Who doesn’t like receiving free things from their friends? Fribi is an iPhone and Android app developed by a Norwegian startup to get rid of your unnecessary stuff that clutters your home. Conversely, you can browse the free stuff available in your area and arrange a meeting. Fribis can be restricted to people you know, which you can select from among your Facebook friends.
Creating a listing is much less cumbersome than it would be on eBay or Craigslist. You just have to take a picture and name the object. Moreover, there is a ratings system in order to dissuade you from giving away useless or broken stuff.
The app launched a few months ago in Norway and is now quite successful. Tens of thousands of users are swapping stuff in this 5 million-person country. “We store a lot of things away in our closets, garages and basements until they get so old and outdated that we end up throwing them in the garbage anyway,” said Morten Isachsen, CEO and co-founder of Fribi. “The Fribi service was initially made for our neighborhood in Oslo (Norway), but we decided to go for it, put our own resources into a project group and establish a new company,” he continued.

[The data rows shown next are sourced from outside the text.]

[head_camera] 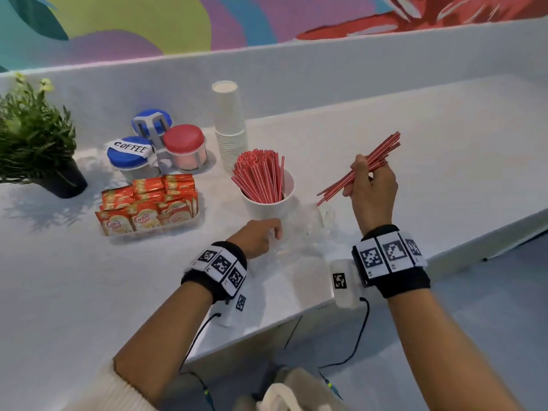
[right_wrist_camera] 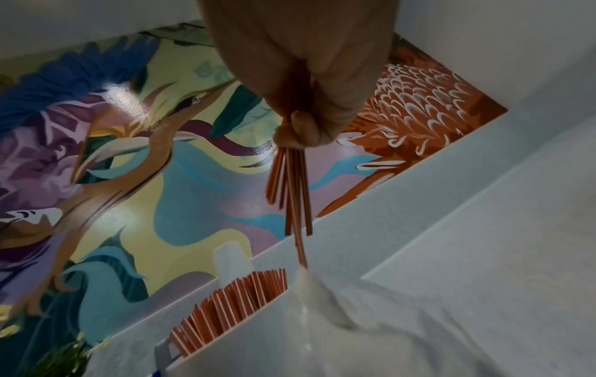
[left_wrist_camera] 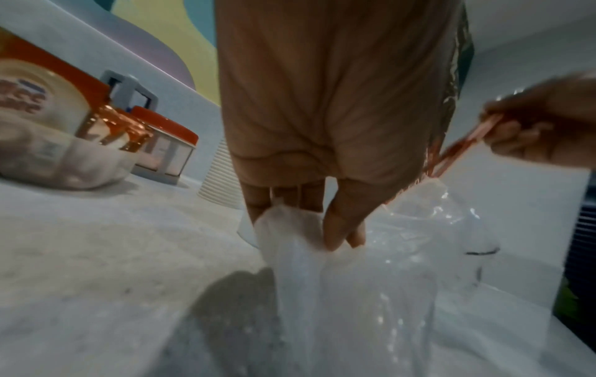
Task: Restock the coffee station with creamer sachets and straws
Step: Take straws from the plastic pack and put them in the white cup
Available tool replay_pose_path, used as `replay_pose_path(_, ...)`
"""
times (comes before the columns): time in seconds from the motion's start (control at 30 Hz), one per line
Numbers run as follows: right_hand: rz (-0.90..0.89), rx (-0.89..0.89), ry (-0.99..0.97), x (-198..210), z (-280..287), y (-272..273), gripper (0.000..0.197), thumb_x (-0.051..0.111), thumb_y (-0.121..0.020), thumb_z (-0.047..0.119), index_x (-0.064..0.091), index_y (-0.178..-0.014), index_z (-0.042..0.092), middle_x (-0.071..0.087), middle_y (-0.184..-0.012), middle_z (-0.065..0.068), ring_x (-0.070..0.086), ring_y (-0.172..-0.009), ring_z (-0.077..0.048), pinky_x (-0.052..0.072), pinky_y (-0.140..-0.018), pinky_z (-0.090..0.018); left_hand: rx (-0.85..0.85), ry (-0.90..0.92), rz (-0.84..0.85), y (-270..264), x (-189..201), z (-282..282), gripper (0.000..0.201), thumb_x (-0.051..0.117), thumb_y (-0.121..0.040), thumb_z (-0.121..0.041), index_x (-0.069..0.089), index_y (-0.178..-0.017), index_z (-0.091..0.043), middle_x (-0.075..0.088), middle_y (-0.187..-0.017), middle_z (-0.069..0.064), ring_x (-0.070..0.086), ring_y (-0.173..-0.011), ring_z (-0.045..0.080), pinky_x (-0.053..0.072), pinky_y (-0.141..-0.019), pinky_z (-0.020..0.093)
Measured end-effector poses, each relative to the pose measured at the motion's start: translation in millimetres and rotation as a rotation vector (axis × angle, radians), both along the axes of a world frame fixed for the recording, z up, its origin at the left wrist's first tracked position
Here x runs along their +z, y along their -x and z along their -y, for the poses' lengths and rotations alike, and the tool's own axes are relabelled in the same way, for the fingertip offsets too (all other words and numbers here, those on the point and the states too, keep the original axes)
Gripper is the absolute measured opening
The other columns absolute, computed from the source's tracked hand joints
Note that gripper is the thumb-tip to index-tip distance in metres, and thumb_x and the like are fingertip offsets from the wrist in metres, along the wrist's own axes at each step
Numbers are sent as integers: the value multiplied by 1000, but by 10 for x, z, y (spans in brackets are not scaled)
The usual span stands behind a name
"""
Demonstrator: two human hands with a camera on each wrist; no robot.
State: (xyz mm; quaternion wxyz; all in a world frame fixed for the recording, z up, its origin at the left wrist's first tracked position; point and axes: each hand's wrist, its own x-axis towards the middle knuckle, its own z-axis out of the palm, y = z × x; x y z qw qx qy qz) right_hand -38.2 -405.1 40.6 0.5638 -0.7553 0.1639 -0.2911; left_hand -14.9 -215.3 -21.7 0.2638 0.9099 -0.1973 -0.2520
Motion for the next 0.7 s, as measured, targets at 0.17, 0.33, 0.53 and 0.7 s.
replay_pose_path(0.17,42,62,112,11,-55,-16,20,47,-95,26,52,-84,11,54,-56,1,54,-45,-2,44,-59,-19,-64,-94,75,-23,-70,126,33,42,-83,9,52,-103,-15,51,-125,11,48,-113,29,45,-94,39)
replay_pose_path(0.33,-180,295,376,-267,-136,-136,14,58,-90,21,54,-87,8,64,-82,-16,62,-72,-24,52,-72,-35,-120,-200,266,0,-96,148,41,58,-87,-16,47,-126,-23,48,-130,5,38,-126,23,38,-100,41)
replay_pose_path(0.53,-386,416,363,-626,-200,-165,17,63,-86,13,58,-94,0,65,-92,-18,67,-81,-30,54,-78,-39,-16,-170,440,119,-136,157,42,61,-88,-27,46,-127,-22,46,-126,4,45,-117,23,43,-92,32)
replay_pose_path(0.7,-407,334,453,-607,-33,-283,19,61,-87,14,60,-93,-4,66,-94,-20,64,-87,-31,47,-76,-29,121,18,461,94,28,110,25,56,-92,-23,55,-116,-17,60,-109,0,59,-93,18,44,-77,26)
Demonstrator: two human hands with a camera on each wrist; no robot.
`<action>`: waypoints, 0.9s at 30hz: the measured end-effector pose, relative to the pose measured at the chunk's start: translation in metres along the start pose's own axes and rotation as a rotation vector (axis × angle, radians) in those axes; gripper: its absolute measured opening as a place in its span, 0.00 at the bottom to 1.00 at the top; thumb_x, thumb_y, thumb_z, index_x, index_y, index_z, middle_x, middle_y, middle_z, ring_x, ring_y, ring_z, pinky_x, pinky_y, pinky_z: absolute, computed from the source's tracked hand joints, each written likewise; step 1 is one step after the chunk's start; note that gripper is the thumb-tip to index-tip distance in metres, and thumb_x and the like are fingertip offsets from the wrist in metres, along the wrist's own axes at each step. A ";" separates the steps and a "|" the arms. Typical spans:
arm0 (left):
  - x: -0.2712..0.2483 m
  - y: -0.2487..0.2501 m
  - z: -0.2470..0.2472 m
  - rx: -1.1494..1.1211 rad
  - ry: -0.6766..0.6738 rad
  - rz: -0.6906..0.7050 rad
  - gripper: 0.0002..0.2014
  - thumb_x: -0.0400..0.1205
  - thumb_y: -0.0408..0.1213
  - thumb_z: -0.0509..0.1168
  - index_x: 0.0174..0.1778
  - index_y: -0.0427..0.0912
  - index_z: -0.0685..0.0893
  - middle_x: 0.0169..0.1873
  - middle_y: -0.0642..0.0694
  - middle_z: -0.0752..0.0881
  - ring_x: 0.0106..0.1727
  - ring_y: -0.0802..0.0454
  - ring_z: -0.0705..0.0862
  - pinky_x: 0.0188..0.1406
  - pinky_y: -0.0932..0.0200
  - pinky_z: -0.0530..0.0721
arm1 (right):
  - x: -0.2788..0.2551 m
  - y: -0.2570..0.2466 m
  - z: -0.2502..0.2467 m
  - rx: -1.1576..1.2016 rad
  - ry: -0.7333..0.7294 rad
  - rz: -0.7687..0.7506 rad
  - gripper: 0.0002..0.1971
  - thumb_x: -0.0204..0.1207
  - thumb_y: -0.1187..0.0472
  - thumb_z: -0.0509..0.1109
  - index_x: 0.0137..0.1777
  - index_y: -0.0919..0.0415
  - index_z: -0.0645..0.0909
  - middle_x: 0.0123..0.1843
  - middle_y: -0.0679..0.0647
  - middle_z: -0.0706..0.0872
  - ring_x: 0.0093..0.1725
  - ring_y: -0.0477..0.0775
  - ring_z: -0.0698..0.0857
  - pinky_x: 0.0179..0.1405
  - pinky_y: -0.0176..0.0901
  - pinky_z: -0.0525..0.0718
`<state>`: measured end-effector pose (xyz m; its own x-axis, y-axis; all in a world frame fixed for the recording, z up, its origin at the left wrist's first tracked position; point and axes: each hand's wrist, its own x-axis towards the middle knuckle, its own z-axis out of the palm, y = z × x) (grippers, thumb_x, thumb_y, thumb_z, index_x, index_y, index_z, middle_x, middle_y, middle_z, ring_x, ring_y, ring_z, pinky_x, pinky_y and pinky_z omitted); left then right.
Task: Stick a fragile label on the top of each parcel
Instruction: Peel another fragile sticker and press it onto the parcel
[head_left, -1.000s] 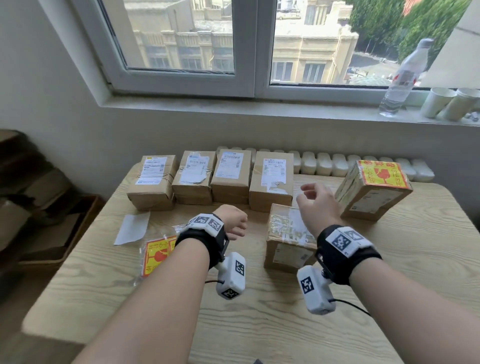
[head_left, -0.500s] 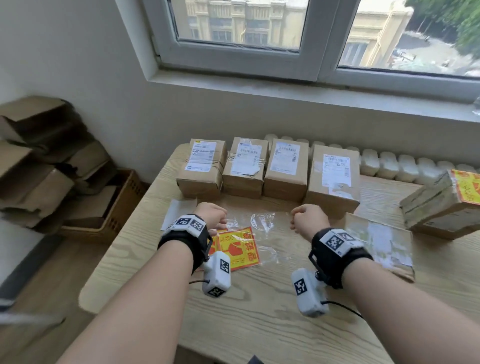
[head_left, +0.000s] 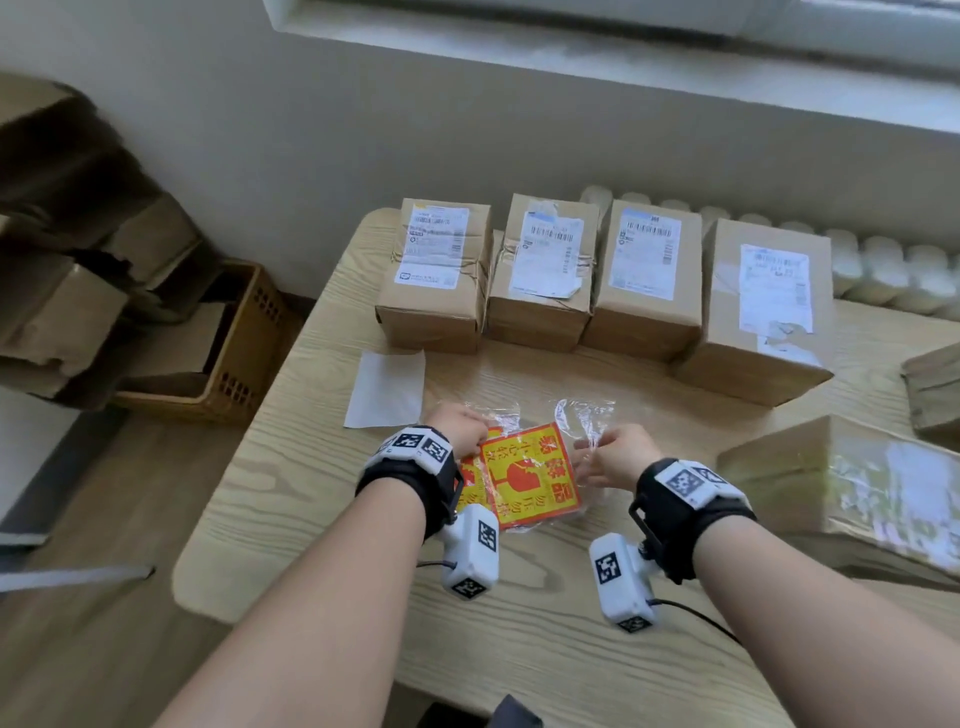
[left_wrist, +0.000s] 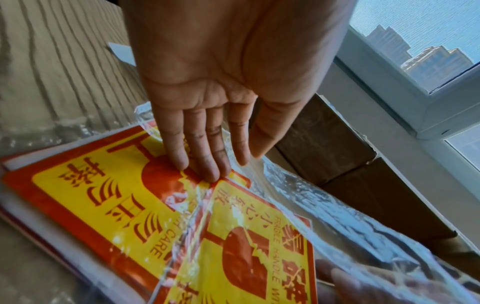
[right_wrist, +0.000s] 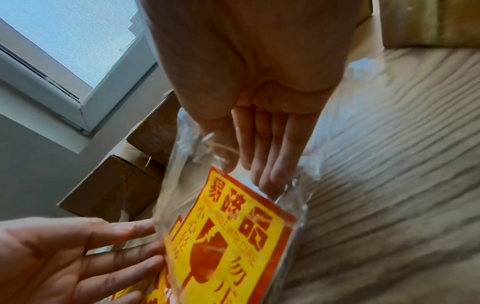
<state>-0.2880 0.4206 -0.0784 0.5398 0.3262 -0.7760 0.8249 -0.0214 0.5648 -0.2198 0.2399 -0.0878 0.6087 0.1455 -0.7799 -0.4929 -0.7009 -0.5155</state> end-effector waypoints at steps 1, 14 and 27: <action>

The toughest part will be to gain traction and grow usage numbers. The app currently feels a bit empty because it has just launched outside of Norway. The company believes they have two advantages over their competitors: the simplicity of the app and the network effect. In a free marketplace, you might be curious to see what your friends are giving away. Or you might not have known that a friend of yours is giving away that teapot that you have been looking for for weeks.
That teapot and all the stuff your friends are putting on Fribi is arranged in a feed for easy browsing. “Quite different from other classifieds players, Fribi focus on personal relations and will be a community-driven marketplace, making it more fun, social and safe for stuff to change hands,” Isachsen said.
Fribi is a spin-off of the digital agency Jimmy Royal. It was first developed in-house before they created a separate entity. It has received $100,000 from Innovation Norway and will raise money soon. In its demo video, Fribi hints at special offers in local shops as a way to monetize the service.